■ **DESCRIPTION OF THE TASK**: With the line containing "the small green" as the starting point, output the remaining lines of the data exactly as they are, through the last.

■ **DATA SECTION**:
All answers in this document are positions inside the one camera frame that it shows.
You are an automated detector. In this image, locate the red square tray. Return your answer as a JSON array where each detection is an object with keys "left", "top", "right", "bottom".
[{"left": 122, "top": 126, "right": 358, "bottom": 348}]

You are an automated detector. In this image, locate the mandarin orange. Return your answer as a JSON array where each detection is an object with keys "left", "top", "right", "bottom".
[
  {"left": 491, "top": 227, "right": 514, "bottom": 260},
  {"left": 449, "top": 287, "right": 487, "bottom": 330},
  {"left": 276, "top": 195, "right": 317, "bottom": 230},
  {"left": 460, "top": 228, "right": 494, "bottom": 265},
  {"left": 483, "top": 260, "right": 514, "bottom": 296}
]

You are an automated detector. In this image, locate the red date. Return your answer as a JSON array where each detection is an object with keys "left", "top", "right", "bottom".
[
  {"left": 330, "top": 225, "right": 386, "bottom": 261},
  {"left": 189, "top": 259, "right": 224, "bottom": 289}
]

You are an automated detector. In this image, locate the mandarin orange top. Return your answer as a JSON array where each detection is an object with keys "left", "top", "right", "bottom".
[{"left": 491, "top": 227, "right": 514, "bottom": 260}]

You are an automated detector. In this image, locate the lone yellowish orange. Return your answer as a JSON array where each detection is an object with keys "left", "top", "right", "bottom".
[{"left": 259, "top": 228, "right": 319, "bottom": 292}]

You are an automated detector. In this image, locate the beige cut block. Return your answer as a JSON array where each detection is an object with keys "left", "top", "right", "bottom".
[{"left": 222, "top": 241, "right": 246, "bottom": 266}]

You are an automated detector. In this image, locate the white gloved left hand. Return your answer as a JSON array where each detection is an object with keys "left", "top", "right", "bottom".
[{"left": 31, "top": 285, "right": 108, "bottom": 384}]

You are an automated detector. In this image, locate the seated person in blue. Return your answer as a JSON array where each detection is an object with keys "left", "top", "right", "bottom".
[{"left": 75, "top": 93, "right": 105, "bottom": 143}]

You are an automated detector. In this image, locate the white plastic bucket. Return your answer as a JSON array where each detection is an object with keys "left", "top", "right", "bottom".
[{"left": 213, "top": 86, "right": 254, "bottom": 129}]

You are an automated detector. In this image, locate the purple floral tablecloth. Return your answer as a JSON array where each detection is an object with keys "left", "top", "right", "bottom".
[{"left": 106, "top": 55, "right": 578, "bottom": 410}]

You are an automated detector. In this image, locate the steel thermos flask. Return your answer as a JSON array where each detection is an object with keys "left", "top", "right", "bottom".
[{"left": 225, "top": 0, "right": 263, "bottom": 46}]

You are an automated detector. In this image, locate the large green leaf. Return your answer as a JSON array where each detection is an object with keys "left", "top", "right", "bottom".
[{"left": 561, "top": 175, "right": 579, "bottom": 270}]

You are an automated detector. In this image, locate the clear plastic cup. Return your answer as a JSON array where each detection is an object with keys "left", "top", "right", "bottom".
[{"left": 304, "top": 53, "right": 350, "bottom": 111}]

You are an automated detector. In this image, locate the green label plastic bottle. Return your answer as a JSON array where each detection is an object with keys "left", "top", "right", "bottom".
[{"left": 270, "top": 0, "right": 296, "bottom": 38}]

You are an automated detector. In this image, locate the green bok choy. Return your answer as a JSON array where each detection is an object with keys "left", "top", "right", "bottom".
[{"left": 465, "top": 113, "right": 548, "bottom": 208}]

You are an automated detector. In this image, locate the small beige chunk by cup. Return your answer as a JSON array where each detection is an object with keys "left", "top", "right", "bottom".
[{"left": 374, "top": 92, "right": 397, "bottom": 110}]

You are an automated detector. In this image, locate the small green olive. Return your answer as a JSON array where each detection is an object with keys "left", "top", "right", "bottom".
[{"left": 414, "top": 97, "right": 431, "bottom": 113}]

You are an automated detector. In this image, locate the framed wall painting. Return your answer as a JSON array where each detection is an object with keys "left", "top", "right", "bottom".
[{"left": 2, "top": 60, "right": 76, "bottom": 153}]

■ **OUTPUT OF THE EXERCISE**:
You are an automated detector. In this image, locate the small green olive. Return your answer as a JSON array where each detection is an object with keys "left", "top", "right", "bottom".
[{"left": 414, "top": 97, "right": 431, "bottom": 113}]

You are an automated detector. In this image, locate the framed wall painting. Return your answer as a JSON array where each detection is an object with keys "left", "top", "right", "bottom".
[{"left": 2, "top": 60, "right": 76, "bottom": 153}]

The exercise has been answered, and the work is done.